To elaborate on (1), with these APIs you can invite the Voicegain platform into a SIP session which provides Voicegain Speech-to-Text engine access to the audio. Once the audio stream gets established, you can issue commands to recognize call utterances and receive the recognition response using our web callbacks. You can write the logic of your application using any programming language or an NLU Engine of your choice - all that is needed is being able to handle HTTP requests and send responses.

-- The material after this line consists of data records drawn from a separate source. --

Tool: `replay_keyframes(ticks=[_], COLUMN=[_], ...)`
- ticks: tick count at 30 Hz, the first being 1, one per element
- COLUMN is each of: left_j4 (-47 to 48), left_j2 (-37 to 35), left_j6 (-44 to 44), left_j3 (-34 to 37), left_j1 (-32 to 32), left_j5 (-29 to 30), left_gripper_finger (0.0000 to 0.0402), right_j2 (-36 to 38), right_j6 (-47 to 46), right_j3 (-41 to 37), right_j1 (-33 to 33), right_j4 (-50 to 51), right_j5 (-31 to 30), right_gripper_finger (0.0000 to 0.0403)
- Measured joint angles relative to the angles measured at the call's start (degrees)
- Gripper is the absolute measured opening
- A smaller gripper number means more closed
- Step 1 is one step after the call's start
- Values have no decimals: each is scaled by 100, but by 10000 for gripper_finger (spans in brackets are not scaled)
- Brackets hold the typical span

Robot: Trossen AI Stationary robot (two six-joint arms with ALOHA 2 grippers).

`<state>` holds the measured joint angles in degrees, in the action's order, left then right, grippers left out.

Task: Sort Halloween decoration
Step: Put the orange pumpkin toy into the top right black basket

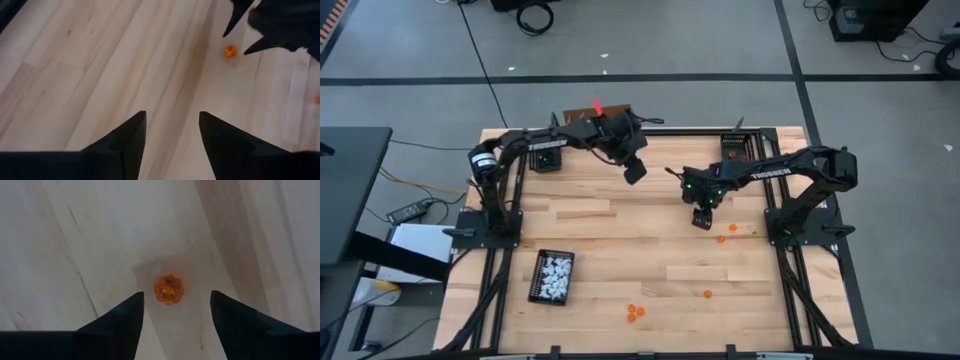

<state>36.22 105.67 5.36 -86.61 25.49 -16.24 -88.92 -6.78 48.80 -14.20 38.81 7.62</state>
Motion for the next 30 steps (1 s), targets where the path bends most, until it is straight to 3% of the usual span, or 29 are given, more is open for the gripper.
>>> replay_keyframes(ticks=[11, 20, 30], left_j4=[292, 456, 518], left_j2=[-64, -61, -58], left_j6=[-93, -94, -71], left_j3=[4, 4, 4], left_j1=[-8, 45, 239], left_j5=[138, 177, 182], left_gripper_finger=[194, 194, 194], right_j2=[2, 4, 4], right_j6=[705, 723, 1123], right_j3=[-450, -606, -606], right_j1=[303, 332, 504], right_j4=[-550, -961, -1059], right_j5=[-454, -508, -687], right_gripper_finger=[225, 222, 132])
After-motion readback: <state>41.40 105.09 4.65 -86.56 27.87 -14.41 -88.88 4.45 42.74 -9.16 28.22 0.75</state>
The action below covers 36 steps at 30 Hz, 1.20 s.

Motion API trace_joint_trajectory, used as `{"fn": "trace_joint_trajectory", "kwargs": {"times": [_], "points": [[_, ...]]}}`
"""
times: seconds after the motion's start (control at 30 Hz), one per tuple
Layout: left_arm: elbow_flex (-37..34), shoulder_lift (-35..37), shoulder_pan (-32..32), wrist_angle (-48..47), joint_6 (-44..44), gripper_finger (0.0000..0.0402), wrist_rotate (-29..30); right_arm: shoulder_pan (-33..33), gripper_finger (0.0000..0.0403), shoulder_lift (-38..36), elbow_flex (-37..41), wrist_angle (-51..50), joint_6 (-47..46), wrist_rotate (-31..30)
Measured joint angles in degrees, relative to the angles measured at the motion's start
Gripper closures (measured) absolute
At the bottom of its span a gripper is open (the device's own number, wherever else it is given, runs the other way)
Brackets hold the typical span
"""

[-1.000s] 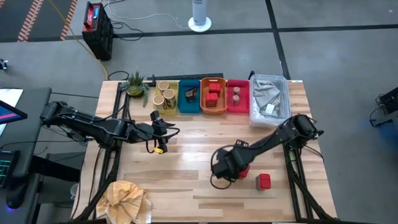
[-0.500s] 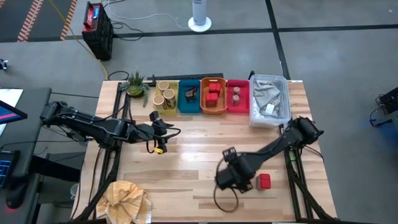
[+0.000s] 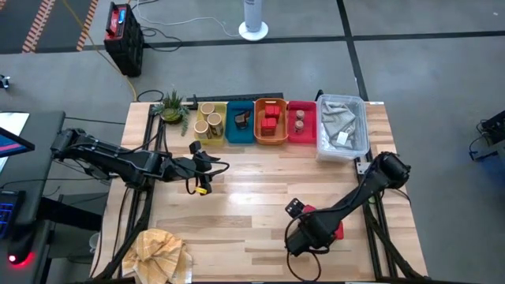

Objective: Sort spices by type
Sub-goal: Put the left red spice container into the orange bin

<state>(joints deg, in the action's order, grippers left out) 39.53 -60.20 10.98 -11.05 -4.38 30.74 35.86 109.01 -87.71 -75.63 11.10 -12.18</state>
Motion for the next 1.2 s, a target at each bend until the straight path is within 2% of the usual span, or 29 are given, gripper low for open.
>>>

Voicegain platform in this scenario essentially acts as a 'mouth' and an 'ear' to the entire conversation which happens over SIP/RTP. The application can issue JSON commands over HTTP that play prompts and convert caller speech into text through the entire duration of the call over a single session. You can also record the entire conversation if the call is transferred to a live agent and transcribe into text.
6. MRCP
Contact center platform vendors like Cisco, Genesys, Avaya and FreeSWITCH based CCaaS platforms usually support MRCP to connect to Speech Recognition engines. Voicegain supports access over MRCP to both large vocabulary and grammar based speech recognition. We recommend MRCP only for Edge, Private Cloud or On-premise deployments
7. SIPREC
In Contact Centers, for real-time transcription of the agent caller interaction, Voicegain supports SIPREC. Further information is provided here.